In this scenario, you take out a loan that covers the balance (or a significant portion) of your debts. Outstanding debts are paid off, and you're left with one loan to make payments toward monthly. With fixed-rate loans, it is important to be aware of the terms and conditions of the loan since in some circumstances the lender can change the interest rate.
3. Home equity loan
A home equity loan is a type of second mortgage based on the value of your home, as determined by the lender, minus what's owed on the mortgage.
With a home equity loan, you will get a lump sum upfront, which you can use to pay off debts. Then you repay the home equity loan in fixed payments over a specified term.
4. 401(k) loan
Some 401(k) plan providers allow those younger than 59 1/2 to borrow from their vested balance. Find out why borrowing against your 401(k) may not be a good idea.
Do I need to consolidate my debt?
Before you decide to consolidate any debt, it's critical to understand your financial situation.
You might find that working with a financial professional to devise a plan of action for creating a budget can solve a lot of problems. Also, your financial professional can help you analyze your debts and determine the priorities for payments.
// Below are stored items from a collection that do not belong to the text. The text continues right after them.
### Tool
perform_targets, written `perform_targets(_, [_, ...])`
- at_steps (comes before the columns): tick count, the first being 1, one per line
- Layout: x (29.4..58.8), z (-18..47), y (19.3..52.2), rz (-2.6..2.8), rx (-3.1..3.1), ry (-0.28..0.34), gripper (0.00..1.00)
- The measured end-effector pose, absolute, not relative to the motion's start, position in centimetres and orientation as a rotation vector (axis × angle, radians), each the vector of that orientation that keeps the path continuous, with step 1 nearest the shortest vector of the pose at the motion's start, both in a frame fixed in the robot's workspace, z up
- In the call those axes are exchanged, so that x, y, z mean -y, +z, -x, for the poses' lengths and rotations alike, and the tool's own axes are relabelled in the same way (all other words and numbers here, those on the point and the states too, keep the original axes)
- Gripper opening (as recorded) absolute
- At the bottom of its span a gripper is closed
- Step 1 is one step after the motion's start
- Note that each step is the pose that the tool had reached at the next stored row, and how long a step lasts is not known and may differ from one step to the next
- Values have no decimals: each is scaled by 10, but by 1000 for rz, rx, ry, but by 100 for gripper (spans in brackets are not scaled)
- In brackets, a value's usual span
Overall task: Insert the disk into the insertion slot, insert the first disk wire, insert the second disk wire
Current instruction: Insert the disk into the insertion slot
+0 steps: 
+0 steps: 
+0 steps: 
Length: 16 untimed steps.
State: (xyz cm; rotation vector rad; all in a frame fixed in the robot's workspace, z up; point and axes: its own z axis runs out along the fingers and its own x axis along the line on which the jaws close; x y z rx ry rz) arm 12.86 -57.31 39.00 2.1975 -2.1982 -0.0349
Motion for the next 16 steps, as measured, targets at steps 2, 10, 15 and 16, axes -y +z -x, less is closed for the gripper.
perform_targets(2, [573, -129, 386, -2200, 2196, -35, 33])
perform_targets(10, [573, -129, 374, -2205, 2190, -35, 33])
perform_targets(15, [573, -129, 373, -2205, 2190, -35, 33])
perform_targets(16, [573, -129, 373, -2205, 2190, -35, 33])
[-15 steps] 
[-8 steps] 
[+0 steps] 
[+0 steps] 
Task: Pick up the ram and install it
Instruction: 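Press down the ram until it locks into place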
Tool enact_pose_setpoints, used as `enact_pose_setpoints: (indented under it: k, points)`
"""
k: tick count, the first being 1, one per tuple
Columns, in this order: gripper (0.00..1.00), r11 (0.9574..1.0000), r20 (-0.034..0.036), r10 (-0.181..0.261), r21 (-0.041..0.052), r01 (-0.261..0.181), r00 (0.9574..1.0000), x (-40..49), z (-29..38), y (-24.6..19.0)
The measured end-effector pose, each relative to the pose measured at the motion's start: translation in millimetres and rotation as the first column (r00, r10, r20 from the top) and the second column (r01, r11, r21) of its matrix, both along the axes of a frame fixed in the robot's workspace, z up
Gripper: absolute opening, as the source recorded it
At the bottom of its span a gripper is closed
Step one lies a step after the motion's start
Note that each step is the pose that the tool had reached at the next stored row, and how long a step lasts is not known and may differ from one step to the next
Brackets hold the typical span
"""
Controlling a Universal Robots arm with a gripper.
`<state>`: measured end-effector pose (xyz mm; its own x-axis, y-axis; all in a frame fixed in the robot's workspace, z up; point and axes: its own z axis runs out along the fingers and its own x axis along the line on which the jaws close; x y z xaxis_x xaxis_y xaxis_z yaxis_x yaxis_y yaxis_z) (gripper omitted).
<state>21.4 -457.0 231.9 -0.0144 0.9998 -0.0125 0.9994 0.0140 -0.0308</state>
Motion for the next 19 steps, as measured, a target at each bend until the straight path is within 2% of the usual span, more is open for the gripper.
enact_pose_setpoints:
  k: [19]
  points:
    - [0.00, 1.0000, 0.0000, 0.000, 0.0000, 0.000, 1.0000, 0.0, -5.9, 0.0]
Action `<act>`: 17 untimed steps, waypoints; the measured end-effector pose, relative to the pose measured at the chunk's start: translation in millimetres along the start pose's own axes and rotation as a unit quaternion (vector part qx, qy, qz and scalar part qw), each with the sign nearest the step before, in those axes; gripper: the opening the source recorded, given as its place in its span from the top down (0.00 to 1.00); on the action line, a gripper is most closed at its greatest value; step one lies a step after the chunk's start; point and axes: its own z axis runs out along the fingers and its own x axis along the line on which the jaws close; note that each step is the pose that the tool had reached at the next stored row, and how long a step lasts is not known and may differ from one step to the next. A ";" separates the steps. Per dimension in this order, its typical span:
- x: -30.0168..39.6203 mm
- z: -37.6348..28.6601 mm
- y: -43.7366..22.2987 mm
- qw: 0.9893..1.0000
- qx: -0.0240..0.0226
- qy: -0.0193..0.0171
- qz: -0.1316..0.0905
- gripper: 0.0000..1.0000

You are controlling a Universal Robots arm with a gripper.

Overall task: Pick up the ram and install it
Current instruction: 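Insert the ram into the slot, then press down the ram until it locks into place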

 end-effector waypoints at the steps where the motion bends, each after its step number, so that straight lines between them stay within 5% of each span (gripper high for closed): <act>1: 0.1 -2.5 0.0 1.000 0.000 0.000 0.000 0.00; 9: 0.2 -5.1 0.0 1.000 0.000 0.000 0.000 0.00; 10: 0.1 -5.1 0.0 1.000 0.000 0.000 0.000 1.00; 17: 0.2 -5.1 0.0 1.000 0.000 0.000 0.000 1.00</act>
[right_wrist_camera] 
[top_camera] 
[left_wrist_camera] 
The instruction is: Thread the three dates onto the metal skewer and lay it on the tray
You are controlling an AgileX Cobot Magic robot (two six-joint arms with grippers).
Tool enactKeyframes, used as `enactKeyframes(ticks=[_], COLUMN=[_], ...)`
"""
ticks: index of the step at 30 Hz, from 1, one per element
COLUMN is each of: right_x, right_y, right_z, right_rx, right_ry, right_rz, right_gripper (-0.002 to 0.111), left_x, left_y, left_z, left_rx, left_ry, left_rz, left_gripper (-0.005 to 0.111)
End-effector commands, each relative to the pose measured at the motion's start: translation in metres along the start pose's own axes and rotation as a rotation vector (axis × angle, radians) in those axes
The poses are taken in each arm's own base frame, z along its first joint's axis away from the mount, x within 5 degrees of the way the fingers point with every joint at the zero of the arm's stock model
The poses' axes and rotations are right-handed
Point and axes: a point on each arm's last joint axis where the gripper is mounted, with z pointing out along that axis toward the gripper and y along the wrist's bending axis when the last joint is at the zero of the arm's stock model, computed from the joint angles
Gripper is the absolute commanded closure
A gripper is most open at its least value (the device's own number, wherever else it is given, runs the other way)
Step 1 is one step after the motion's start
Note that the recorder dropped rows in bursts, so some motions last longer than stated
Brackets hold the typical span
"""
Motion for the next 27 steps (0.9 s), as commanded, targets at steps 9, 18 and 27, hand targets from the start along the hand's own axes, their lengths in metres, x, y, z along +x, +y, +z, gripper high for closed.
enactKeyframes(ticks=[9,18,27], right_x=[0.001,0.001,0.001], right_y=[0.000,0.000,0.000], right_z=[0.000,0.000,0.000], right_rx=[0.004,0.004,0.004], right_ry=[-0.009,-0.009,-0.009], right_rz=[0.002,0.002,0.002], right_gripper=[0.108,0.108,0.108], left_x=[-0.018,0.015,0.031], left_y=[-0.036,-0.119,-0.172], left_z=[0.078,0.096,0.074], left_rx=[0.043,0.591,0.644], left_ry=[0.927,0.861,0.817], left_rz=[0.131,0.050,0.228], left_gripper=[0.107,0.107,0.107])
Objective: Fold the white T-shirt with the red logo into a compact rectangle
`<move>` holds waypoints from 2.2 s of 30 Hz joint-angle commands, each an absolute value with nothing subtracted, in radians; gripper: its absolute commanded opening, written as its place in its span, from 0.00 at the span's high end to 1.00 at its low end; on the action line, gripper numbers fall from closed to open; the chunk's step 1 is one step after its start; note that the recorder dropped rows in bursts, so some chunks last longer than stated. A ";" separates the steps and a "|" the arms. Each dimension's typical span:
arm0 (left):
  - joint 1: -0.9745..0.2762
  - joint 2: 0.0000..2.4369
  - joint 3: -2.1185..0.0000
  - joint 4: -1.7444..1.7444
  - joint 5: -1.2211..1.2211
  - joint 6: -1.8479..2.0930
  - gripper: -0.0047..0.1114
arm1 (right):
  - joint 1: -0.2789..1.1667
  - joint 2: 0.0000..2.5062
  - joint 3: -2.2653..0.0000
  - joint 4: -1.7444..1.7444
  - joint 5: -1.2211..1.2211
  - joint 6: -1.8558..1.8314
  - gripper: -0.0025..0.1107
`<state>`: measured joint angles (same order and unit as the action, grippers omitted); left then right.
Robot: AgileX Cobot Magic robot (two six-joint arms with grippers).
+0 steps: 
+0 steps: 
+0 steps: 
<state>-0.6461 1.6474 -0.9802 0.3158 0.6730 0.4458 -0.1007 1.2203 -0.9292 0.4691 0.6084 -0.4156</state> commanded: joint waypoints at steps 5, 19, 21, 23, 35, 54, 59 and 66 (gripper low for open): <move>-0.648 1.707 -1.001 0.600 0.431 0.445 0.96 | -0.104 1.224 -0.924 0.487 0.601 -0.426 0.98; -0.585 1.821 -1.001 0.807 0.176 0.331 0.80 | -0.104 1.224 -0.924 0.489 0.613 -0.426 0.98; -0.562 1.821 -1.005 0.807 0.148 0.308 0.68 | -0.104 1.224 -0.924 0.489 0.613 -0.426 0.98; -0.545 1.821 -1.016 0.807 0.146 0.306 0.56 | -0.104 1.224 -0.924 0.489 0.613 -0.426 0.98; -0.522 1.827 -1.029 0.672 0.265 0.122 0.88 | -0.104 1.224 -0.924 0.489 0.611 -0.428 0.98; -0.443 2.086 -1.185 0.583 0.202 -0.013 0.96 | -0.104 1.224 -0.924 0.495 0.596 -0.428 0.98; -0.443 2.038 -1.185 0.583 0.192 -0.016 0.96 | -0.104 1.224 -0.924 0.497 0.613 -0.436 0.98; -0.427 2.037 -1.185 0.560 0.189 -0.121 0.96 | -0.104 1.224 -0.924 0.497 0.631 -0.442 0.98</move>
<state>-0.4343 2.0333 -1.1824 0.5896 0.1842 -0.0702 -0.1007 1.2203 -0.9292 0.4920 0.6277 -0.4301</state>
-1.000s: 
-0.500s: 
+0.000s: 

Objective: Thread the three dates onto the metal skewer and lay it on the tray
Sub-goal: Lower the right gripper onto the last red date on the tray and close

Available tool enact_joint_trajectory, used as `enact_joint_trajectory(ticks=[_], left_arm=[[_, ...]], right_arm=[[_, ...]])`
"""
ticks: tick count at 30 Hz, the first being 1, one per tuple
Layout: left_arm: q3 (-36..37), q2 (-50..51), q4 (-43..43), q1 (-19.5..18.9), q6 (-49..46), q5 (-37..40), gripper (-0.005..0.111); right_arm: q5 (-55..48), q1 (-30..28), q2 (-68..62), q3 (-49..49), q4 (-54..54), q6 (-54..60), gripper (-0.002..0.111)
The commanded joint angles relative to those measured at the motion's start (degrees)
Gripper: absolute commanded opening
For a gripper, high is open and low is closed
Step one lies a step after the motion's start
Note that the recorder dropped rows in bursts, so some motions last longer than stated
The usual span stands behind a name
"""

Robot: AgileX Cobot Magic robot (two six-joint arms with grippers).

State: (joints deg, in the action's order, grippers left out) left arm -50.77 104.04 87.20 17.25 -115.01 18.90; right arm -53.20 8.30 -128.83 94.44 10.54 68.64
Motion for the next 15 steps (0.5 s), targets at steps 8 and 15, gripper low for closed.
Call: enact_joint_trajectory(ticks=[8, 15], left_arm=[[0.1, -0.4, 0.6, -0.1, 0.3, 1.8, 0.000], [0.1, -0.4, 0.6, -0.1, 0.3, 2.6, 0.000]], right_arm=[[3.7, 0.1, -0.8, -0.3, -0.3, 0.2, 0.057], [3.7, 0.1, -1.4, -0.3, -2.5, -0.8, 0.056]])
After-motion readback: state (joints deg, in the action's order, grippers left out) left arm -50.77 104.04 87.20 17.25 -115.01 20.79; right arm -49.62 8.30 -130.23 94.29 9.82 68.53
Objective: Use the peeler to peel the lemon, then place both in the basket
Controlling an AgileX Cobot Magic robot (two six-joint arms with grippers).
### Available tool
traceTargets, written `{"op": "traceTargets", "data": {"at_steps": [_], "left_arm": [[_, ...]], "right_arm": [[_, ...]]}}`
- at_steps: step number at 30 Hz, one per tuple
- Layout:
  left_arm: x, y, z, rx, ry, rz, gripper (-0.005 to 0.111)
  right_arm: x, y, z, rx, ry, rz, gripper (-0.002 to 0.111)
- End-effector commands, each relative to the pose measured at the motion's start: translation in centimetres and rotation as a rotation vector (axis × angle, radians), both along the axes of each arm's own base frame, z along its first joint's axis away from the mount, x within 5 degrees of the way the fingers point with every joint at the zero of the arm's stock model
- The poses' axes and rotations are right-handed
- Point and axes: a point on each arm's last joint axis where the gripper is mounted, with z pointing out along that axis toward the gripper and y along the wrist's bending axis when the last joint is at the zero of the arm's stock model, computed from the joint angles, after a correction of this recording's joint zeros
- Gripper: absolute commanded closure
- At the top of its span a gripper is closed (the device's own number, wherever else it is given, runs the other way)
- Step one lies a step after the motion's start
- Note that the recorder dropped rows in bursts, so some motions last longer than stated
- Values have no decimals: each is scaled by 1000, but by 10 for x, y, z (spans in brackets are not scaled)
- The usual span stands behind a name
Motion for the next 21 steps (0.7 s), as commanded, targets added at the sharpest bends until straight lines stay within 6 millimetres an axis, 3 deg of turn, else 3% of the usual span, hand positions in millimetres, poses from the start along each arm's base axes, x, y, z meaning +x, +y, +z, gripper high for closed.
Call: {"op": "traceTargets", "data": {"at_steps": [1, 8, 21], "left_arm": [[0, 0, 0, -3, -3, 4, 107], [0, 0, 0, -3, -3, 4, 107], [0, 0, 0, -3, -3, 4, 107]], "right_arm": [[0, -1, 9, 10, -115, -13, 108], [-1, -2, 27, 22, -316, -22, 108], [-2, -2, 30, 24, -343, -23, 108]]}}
It's also critical to think about creating a long-term plan that helps you pay off your debt while still saving toward long-term goals such as retirement.
Once you run through your situation and scenarios, you'll have a much better idea if debt consolidation is something that's right for you.
The pros and cons of debt consolidation
As you learn more about debt consolidation and consider if it's right for you, understand the pros and cons.
If you aggressively pay down your debt, it's possible to save money over the long term.
It's possible to qualify for a lower interest rate on a new loan or balance transfer than you're currently paying on your outstanding debts. This can potentially save you money.
Debt consolidation could help prevent possible bankruptcy, which can impact your credit for years.
If you can't pay off your transferred credit card balance within the no- or low-balance period, you'll have to pay interest on the entire amount transferred.
Borrowing against your home is inherently risky. If you're unable to make payments, you could lose your home.
Taking a loan from your 401(k) can leave your retirement income at risk, and if you don't repay the loan, you can suffer tax consequences.
Remember, before making any decisions about debt consolidation, consider discussing your situation with a financial professional.